Let $(X,\mathcal{A})$ be a measurable space and $T :X \to X$ a measurable transformation and $\mu,\nu$ probability measures on $(X,\mathcal{A})$. Prove TFAE:
(i) $\nu(T^{-1}(E))=\mu(E)$ for all $E \in \mathcal{A}$.
(ii) $\int \phi d \mu = \int \phi \circ T d \nu$ for all $\phi \in L^1(\mu)$.
Attempt:
For the forward direction, letting $\phi \in L^1(\mu)$, I define a function
$$\psi:X \to \Bbb{R}$$
via $\psi(x)=\phi(T(x))$ for every $x \in X$. Then it suffices to prove $\int \phi d \mu = \int \psi d \nu$ and $\psi$ is clearly measurable as it is the composition of measurable functions. I need to also show $\psi \in L^1(\mu)$ right? Does it follow that
$$\int_E \vert \psi \vert d \nu = \int_{T^{-1}(E)} \vert \phi \vert d \nu = \nu(T^{-1}(E))=\mu(E).$$
Where the first equality is by change of variables and assumption of (i) and the last equality holds by just (i). Am I on the right track?

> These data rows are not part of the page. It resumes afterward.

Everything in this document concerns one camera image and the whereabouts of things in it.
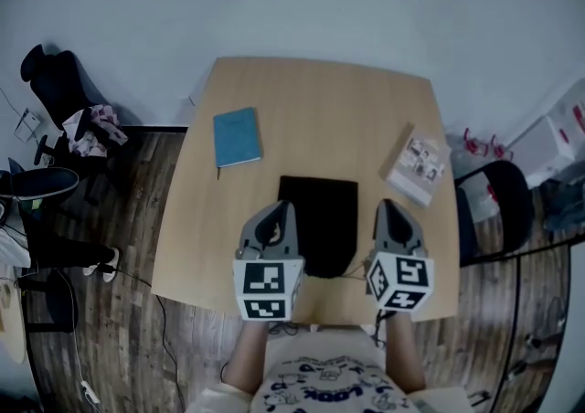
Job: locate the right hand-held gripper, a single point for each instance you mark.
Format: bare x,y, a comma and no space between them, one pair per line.
402,281

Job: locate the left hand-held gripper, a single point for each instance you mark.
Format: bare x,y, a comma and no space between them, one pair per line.
267,281

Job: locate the person's left forearm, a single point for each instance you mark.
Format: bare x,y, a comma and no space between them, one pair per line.
247,356

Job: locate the person's right forearm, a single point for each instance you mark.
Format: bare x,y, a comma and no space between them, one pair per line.
404,356

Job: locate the cream printed shirt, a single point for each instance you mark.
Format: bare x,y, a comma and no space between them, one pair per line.
324,374

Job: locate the black stand pole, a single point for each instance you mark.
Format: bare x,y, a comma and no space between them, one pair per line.
515,310

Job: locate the book with picture cover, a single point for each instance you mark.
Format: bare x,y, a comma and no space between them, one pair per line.
418,164

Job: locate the black folding chair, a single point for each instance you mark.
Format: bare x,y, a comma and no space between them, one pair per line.
514,210

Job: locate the blue notebook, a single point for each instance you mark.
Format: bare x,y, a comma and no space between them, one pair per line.
237,137

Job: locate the grey clothing pile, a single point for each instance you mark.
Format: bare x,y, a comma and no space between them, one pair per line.
566,205

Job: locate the white cardboard boxes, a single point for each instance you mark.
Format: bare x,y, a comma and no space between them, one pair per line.
555,137

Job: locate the black stool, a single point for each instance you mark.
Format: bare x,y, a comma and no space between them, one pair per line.
50,306

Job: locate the white patterned cloth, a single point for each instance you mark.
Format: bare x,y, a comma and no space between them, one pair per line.
93,132

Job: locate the white paper tag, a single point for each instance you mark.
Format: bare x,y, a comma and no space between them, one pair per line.
27,124

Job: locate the black office chair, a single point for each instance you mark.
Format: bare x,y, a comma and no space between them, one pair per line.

For the backwards direction should I consider as my $\phi$ just $\chi_E$ the indicator function on $E$? Then by assumption of (ii) we have
$$\int \chi_E d \mu = \int \chi_E \circ T d \nu.$$
If this is the case I see the LHS is just $\mu(E)$ and I need to play with the RHS to get $\nu(T^{-1}(E))$.